Konstantin Yurievich Noskov (, born 26 September 1978 in Oktyabrsky, Arkhangelsk Oblast, Soviet Union) is a Russian economist and politician, who served as Minister of Digital Development, Communications and Mass Media of Russia from 18 May 2018 to 15 January 2020.

Biography
Konstantin Noskov was born on 26 September 1978 in the village of Oktyabrsky in Arkhangelsk Oblast.

In 2000, he graduated from the Moscow State University of Instrument Engineering and Computer Sciences with a degree in Automated information processing and management systems, and in 2001 he completed a master's degree in Strategic management at the Higher School of Economics.

From 2000 to 2001 he worked as an economic analyst of the program Big Money on NTV chanel.

In 2001 he joined the Ministry of Economic Development. For the first three years he held the positions of chief specialist, Deputy Head of the Department, Head of the Department of Economic Development Programs of the Department of Economic Development and Cooperation with International Financial Organizations.

In 2004 he was appointed Deputy Director of the Department of Socio-Economic Reform Atrategy, and then - Deputy Director of the Department of Budgeting and Consolidated Financial Balance.

In 2008, Konstantin Noskov joined the Russian Government as Deputy Director of the Department of Public Administration, Regional Development and Local Self-government.

In 2009, by Order of the then Prime Minister Vladimir Putin, the Department of IT and Communications was established in the Government structure, and Noskov was appointed Director of this Department.

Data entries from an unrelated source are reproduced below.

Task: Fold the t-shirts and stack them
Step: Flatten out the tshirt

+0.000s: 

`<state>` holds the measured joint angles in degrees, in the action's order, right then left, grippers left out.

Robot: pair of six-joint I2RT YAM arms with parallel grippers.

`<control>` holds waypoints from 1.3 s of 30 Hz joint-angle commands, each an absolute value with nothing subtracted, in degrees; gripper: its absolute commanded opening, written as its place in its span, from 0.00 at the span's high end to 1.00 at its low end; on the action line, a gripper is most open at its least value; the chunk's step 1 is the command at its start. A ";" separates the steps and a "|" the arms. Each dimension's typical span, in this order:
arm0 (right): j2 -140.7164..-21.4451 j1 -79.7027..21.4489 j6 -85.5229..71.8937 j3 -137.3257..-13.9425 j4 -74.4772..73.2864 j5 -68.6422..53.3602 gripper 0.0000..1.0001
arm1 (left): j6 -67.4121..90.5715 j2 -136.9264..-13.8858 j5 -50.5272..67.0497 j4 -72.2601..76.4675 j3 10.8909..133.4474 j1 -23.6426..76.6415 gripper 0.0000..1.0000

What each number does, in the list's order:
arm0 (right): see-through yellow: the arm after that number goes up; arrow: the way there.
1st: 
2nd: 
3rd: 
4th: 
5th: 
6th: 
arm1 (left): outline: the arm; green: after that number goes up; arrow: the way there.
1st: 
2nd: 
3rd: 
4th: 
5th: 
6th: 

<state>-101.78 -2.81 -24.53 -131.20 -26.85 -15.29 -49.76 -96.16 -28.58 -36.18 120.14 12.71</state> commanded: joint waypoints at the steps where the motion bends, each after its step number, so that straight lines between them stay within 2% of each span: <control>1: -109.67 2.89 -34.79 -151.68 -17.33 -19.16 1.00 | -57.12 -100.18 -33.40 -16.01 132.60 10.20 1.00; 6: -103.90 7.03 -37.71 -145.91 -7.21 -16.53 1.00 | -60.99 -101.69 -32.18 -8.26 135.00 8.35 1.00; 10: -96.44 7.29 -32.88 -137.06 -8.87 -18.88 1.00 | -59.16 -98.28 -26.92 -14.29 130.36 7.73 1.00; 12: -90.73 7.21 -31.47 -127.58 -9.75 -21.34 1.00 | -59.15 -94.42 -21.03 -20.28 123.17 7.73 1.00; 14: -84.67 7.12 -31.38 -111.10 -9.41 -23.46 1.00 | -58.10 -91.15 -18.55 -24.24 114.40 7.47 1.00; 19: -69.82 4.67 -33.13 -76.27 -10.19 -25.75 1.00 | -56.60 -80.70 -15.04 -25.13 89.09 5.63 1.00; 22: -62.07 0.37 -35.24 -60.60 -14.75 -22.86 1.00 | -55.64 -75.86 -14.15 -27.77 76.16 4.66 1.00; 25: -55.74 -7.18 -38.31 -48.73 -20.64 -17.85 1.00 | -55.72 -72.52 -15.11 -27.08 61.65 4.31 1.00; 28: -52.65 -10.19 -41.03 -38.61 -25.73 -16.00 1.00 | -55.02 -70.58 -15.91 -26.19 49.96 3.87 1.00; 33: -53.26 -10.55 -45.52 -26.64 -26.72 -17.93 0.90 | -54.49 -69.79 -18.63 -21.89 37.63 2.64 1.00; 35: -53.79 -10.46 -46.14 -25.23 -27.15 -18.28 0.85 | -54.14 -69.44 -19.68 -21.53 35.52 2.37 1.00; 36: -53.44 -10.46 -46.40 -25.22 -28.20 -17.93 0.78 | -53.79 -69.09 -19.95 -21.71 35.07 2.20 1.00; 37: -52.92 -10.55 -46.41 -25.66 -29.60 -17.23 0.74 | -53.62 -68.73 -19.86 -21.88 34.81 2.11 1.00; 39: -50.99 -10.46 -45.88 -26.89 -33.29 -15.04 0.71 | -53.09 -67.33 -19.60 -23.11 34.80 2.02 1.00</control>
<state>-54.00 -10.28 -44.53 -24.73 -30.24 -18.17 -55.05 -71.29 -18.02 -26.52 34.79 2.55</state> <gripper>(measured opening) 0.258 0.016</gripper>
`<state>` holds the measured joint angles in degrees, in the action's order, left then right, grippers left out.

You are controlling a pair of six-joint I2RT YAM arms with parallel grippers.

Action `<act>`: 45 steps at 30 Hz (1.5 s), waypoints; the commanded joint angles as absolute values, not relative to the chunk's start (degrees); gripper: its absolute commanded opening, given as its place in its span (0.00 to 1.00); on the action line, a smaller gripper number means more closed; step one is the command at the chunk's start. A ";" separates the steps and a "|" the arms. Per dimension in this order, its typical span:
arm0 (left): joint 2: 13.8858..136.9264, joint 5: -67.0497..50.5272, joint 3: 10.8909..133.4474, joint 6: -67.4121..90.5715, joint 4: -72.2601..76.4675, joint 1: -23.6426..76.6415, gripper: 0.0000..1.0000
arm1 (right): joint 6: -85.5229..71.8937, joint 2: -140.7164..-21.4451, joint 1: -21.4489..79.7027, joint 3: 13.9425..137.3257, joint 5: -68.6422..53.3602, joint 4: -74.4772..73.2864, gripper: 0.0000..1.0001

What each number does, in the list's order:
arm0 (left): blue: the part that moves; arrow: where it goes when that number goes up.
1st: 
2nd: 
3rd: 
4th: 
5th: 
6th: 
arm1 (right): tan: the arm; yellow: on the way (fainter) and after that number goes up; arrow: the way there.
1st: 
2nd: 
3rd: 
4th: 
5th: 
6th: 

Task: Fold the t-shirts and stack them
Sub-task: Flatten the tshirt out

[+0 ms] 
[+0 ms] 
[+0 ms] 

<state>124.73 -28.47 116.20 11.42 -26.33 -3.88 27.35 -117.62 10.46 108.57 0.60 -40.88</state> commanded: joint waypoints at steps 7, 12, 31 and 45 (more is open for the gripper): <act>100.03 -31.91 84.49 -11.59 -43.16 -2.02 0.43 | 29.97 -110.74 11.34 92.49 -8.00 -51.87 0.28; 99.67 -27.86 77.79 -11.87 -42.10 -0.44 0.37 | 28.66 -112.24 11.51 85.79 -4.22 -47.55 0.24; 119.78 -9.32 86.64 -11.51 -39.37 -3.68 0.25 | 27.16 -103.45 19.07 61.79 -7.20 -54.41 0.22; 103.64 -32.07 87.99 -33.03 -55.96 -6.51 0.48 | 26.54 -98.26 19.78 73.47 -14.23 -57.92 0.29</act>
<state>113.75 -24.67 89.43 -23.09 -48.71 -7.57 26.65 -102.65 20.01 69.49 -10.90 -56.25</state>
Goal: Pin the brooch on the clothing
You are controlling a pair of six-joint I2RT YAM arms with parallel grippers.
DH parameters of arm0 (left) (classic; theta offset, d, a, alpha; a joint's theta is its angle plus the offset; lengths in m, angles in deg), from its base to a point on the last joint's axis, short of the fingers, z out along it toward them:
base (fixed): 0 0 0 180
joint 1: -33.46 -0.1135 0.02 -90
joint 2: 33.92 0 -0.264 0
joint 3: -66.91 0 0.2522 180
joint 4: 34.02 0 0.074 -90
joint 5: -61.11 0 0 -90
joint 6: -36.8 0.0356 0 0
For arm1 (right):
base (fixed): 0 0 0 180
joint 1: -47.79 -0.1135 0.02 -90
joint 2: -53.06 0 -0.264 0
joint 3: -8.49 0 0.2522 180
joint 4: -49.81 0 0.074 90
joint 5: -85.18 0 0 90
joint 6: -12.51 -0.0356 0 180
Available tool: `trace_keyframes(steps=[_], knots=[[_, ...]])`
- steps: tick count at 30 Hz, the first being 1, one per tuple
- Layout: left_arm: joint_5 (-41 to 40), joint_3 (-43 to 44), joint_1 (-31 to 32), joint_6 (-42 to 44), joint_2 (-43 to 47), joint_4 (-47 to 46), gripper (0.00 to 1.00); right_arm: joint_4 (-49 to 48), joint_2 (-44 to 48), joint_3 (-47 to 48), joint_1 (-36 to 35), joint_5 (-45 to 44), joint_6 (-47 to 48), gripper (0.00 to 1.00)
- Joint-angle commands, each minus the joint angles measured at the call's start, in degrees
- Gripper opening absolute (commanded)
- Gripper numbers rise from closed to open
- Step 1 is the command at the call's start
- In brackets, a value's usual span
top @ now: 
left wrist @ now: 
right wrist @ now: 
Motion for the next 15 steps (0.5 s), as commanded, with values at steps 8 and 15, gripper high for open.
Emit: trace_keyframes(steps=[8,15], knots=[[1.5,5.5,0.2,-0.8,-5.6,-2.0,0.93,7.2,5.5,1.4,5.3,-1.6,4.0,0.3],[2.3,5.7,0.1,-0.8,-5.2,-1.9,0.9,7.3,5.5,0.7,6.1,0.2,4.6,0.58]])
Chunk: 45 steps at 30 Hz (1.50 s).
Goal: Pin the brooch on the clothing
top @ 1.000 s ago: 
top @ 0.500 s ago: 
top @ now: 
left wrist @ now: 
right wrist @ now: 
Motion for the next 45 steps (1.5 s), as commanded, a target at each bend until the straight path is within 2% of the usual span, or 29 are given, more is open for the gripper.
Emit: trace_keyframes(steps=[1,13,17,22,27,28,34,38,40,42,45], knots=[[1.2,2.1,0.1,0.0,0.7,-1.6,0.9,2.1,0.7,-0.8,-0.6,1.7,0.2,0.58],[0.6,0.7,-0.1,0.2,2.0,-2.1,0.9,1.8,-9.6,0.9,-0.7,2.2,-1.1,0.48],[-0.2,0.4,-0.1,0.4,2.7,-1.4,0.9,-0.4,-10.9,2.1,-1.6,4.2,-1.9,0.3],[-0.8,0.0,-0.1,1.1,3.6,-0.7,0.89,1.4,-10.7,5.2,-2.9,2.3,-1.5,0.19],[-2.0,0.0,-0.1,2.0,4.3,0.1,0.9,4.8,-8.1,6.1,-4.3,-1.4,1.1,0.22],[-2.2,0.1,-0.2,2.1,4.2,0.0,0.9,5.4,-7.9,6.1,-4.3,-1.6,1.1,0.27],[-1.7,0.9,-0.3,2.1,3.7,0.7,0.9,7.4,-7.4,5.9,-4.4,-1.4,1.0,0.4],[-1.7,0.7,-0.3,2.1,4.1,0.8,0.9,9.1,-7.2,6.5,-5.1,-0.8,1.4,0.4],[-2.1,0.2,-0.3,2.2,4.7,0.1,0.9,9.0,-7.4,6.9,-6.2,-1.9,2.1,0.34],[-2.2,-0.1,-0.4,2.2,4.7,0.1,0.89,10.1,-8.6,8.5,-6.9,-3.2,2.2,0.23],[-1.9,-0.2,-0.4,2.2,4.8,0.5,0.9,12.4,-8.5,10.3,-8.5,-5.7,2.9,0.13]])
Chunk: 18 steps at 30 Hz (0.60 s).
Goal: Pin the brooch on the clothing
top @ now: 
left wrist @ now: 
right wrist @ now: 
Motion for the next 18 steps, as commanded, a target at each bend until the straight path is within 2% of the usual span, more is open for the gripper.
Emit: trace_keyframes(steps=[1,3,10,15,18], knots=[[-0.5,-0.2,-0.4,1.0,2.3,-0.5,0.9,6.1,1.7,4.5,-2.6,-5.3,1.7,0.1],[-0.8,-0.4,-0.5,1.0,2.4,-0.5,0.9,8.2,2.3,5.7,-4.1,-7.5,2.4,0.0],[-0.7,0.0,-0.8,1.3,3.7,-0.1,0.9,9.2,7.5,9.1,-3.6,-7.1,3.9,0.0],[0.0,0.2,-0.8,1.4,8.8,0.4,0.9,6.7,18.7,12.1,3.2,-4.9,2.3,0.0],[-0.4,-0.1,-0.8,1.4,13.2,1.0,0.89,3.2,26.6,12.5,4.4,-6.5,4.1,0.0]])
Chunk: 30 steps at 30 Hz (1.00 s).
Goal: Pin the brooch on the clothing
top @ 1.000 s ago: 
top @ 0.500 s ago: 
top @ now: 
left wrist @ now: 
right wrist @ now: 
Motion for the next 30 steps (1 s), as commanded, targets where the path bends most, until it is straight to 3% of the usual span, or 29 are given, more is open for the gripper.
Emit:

At the end of 2012, Konstantin Noskov was appointed head of the Analytical Center under the Government of Russia.

On 18 May 2018, was appointed Minister of Digital Development, Communications and Mass Media in Dmitry Medvedev's Second Cabinet. On 15 January 2020, he resigned as part of the cabinet, after President Vladimir Putin delivered the Presidential Address to the Federal Assembly, in which he proposed several amendments to the constitution.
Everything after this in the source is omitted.